Table 2. Single GPU Throughput Timings (ns/day) for AMBER GB Simulations with a Time Step of 2 fs Using the Parallel CPU Version on One Node (12 Intel X5670 Cores or 32 AMD Opteron 6136 Cores) and the Serial GPU Version with the SPDP Precision Model on One Node (One Intel X5670 Core and One GPU)a.

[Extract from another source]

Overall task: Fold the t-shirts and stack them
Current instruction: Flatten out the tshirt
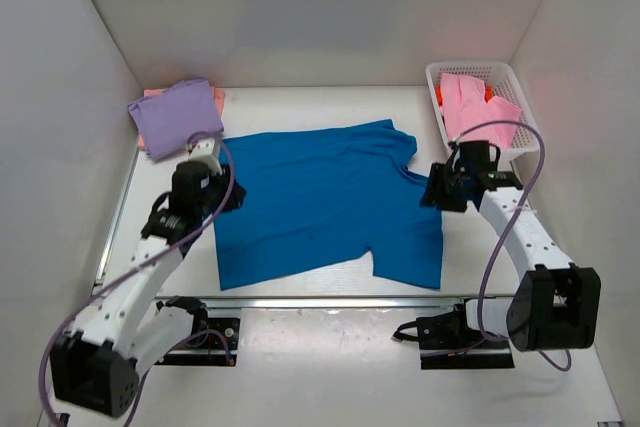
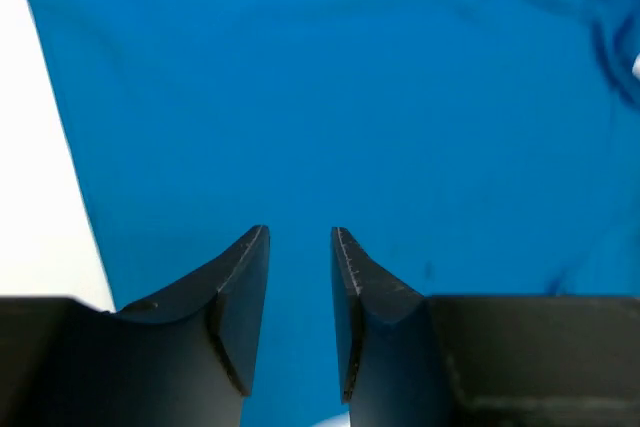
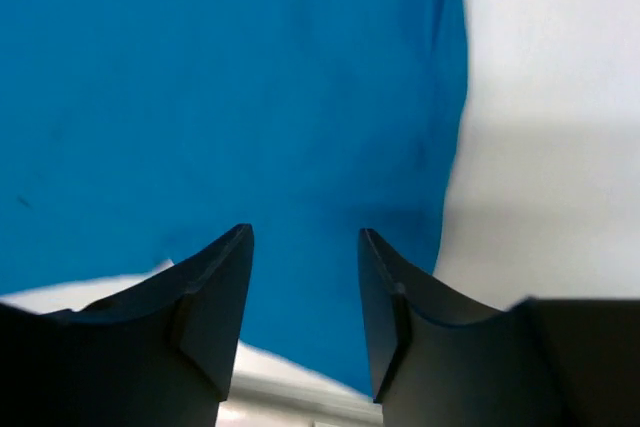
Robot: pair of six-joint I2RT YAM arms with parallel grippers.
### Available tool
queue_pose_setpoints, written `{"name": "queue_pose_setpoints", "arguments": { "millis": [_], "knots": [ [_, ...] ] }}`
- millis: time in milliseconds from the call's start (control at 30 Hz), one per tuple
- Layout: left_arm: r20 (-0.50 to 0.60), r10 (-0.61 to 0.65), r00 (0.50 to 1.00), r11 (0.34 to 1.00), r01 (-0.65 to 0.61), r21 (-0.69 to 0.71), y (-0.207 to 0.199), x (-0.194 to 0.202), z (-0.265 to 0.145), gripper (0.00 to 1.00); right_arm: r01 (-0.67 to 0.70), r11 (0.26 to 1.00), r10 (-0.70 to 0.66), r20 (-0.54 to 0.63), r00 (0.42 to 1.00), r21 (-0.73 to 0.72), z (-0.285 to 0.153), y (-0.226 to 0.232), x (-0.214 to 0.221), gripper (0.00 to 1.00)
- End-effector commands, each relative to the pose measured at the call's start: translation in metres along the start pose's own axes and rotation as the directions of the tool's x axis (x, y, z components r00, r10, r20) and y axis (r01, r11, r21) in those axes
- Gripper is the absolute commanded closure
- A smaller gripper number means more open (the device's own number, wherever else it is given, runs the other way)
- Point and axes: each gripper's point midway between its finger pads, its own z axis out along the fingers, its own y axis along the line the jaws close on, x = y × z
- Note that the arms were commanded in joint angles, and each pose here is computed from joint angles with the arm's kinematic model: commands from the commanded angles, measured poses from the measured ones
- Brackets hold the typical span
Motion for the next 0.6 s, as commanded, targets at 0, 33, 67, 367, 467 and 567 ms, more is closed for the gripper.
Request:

CPU/GPU | TRPCage (304 atoms) | ubiquitin (1231 atoms) | apo-myoglobin (2492 atoms) | nucleosome (25 095 atoms) |
---|---|---|---|---|
GPU version | ||||
M2090 (6 GB) | 399.9 | 184.2 | 78.1 | 1.42 |
C2070 (6 GB) | 364.1 | 157.2 | 64.3 | 1.09 |
C1060 (4 GB) | 234.6 | 78.3 | 31.5 | 0.40 |
GTX580 (1.5 GB, PNY XLR8) | 471.1 | 215.9 | 88.7 | – |
CPU version | ||||
32 × Opteron 6136 | 225.0b | 29.9 | 10.3 | 0.08 |
12 × X5670 | 247.1 | 19.8 | 6.6 | 0.07 |
For details on the hardware and software stack, see text. A dash indicates insufficient GPU memory for the simulation.
The CPU code requires >10 atoms per core, and thus the TRPCage simulation was run on 24 CPU cores.